Die nach der Entdeckung von Omikron verkündeten Reiseverbote mögen die Übertragung etwas verlangsamen, aber sie benachteiligen letztlich Länder mit einer schwächelnden Wirtschaft wie Südafrika. Viel dringender ist es, die Impfungen in den Vereinigten Staaten und weltweit zu beschleunigen. In den kommenden Wochen werden die Wissenschaftler prüfen, ob die Omikron-Mutationen neue Bedrohungen darstellen, auch wenn die Delta-Variante noch immer in den USA und der Welt wütet. Es ist an der Zeit, die Genomik und den Informationsaustausch zu nutzen, um einen leistungsfähigen und robusten globalen Radar für Krankheiten aufzubauen. Andernfalls werden wir blind in einen weiteren gefährlichen Sturm hineinfliegen.»


«NZZ»: Südafrika verdient Unterstützung

ZÜRICH: Die «Neue Zürcher Zeitung» kommentiert am Dienstag die Abschottung Südafrikas nach der dortigen Entdeckung der neuen Corona-Variante Omikron:

«Sollte das Land am Kap auch längerfristig hohen wirtschaftlichen Schaden daraus ziehen, dass es die Welt früh vor einer Gefahr warnte, mit der sich möglicherweise bald alle herumschlagen werden, hat das eine Signalwirkung. Andere Länder dürften sich dann gut überlegen, mit wem sie künftig Informationen über allfällige neue Coronavirus-Varianten teilen werden. Für das weltweite Pandemiemanagement wäre dies verheerend.

Um dies zu verhindern, ist zweierlei wichtig. Erstens müssen die nun verhängten Flugsperren nur so lange aufrechterhalten werden, wie sie epidemiologisch Sinn ergeben. Als kurzfristige Maßnahme sind sie wirtschaftlich weit weniger folgenschwer, als wenn sie zum Dauerzustand werden. Monatelange Grenzschließungen sind - auch das eine Lektion der bisherigen Pandemie - eine epidemiologische Scheinlösung. Zweitens wird es wichtig sein, Südafrika vor dem Hintergrund seiner vorbildlichen Transparenz den Rücken zu stärken - bei der Bewältigung der Gesundheitskrise, wenn nötig aber auch finanziell.»

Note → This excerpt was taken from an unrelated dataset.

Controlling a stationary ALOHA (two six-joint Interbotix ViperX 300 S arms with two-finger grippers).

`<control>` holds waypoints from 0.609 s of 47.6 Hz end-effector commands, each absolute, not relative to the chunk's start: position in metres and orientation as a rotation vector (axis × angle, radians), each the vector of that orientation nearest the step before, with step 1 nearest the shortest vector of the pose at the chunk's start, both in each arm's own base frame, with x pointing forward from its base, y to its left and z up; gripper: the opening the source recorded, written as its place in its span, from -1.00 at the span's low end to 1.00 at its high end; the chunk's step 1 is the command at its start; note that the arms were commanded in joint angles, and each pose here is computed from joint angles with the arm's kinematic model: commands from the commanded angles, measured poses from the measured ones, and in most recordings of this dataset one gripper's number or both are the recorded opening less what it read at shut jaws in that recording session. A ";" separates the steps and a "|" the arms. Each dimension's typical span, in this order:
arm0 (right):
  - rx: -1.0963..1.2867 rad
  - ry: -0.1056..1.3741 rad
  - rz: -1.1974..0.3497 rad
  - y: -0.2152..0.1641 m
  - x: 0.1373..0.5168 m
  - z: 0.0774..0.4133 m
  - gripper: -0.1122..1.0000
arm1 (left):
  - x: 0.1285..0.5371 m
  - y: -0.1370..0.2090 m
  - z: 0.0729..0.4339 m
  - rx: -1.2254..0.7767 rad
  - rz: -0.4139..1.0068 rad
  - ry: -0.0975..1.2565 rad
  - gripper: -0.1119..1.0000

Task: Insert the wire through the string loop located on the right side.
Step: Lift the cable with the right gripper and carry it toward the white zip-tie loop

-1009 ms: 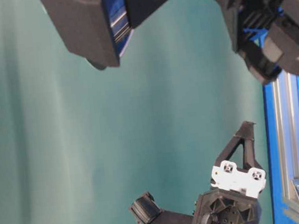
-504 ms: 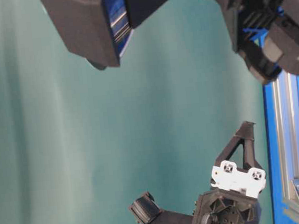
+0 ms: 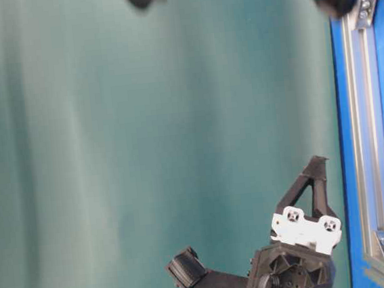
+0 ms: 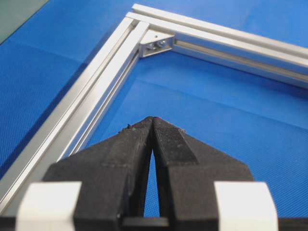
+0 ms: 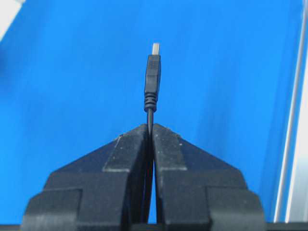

«Nesawissimaja»: Russland wird wichtiges Thema bei Nato-Treffen

MOSKAU: Zum Treffen der Außenminister der 30 Nato-Staaten schreibt die russische Tageszeitung «Nesawissimaja Gaseta» am Dienstag:

«Russland und seine militärische Aktivität nahe der ukrainischen Grenze werden das Hauptthema des Treffens der Nato-Außenminister in Riga sein. Zum Leidwesen der baltischen Staaten, Polens und der Ukraine wird das Bündnis jedoch kaum drastische Maßnahmen wie eine starke Ausweitung seiner Präsenz in Osteuropa ergreifen.

Gleichzeitig wird das Treffen von finanzieller Bedeutung sein: Das das neue strategische Konzept der Nato sieht eine Erhöhung der Verteidigungsausgaben vor. (...) Zudem soll es eine verstärkte Koordinierung zwischen der Nato und ihren Verbündeten umfassen - einschließlich einer Erhöhung der Zahl gemeinsamer Militärübungen.»